PSA Grubu Araç Şikayetleri
- Bu konu 1 yanıt içerir, 2 izleyen vardır ve en son 1 hafta 2 gün önce tarafından güncellenmiştir.
2 yazı görüntüleniyor - 1 ile 2 arası (toplam 2)
2 yazı görüntüleniyor - 1 ile 2 arası (toplam 2)
X’de vatandaşın biri aldığı sıfır aracın elektronik sorunlarından bıkmış böyle bir protesto yapmış. Siz ne düşünüyorsunuz?

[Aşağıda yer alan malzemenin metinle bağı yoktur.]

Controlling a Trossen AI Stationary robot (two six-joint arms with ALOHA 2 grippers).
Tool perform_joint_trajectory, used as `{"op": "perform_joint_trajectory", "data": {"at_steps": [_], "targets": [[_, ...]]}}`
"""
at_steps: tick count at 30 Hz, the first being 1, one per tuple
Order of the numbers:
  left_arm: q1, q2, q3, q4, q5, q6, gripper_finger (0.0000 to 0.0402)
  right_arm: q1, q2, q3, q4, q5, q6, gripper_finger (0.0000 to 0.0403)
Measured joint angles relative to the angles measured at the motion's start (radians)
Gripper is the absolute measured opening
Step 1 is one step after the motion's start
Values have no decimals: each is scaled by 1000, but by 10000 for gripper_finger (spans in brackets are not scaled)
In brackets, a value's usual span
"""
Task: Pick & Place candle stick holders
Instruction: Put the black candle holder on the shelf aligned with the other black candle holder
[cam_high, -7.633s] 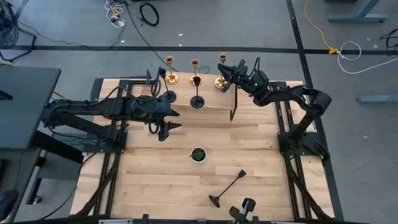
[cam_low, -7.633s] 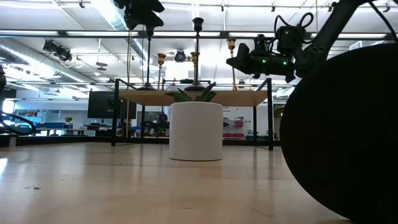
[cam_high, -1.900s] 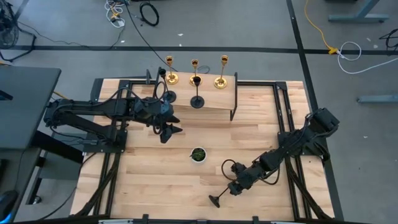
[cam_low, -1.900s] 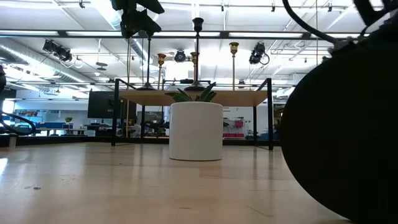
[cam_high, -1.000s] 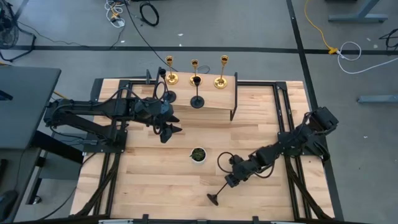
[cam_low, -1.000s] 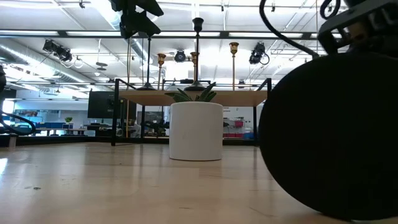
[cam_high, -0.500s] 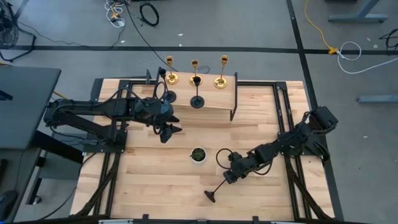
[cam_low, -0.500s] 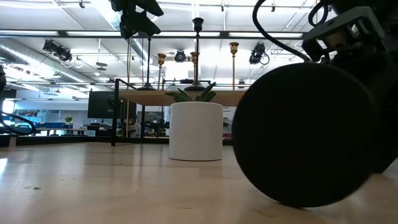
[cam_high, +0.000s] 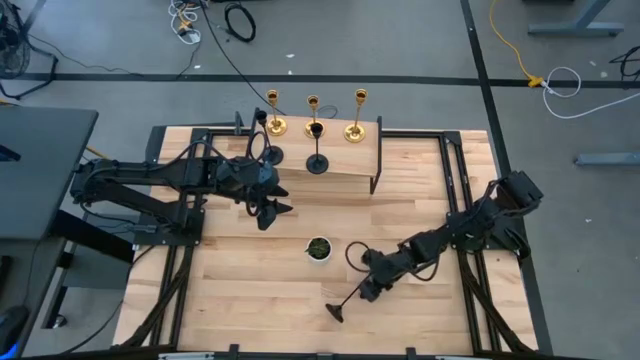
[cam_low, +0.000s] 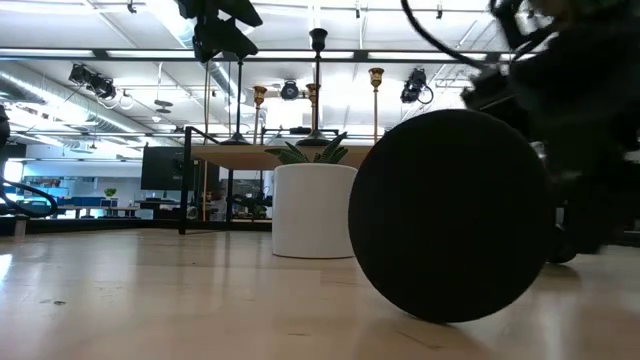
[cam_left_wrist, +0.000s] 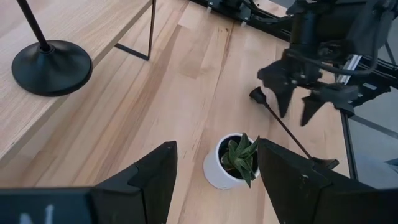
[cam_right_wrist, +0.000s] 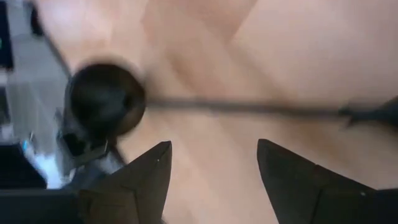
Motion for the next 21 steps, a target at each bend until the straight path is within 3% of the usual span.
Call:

Açık konuşmak gerekirse, PSA Grubu’nun (yani Peugeot, Citroën, Opel ve DS markalarının) son yıllarda kullanıcı deneyimi açısından ciddi bir güven sorunu yaşadığını söylemek yanlış olmaz. Evet, tasarımlar modern, iç mekânlar şık, motorlar kağıt üzerinde verimli görünüyor ama iş gerçek kullanıcı deneyimine geldiğinde tablo bu kadar parlak değil. Özellikle elektronik sistemlerdeki tutarsızlıklar, multimedya arayüzlerinin donması, arıza lambalarının sebepsiz yanması, start-stop ve şanzıman beyinlerinin zaman zaman kafayı yemesi artık “istisna” değil, adeta PSA kullanıcılarının ortak kaderi haline geldi. Bu kadar temel fonksiyonların bile güven vermemesi, sıfır araç almış birinin birkaç ay içinde serviste mekik dokumasına yol açıyor. Üstelik bu durum yalnızca giriş seviyesi modellerle sınırlı değil; DS gibi “premium” iddiasındaki markalarda bile aynı altyapı sorunları yaşanıyor. PSA’nın yaklaşımı ise genellikle kullanıcıyı “normaldir” diye oyalamak, sorunu kronikleşince garanti sınırları içinde en az maliyetle çözmeye çalışmak yönünde. İşin daha ironik tarafı, bu markaların Avrupa’da hâlâ “yenilikçi” ya da “tasarım öncüsü” olarak pazarlanması, ama o yeniliğin ülkemizde genellikle elektronik hatalar, saçma sapan uyarı sesleri ve bitmek bilmeyen yazılım güncellemeleri olarak karşımıza çıkması. X’te paylaşılan o protesto videosu da aslında bir kişinin öfkesinden çok daha fazlasını temsil ediyor; yıllardır biriken memnuniyetsizliğin dışa vurumu. Çünkü sıfır araç parasını ödeyip her sabah aracın çalışıp çalışmayacağını, ekranın açılıp açılmayacağını düşünmek gerçekten sinir bozucu. PSA’nın mühendislikten çok estetiğe, kullanıcı memnuniyetinden çok maliyet optimizasyonuna odaklanması, markayı uzun vadede büyük bir güven erozyonuna sürüklüyor. Kısacası, bu grubun araçları artık “kronik şikayetler” dosyasından değil, “sabır testleri” kategorisinden anılmayı hak ediyor.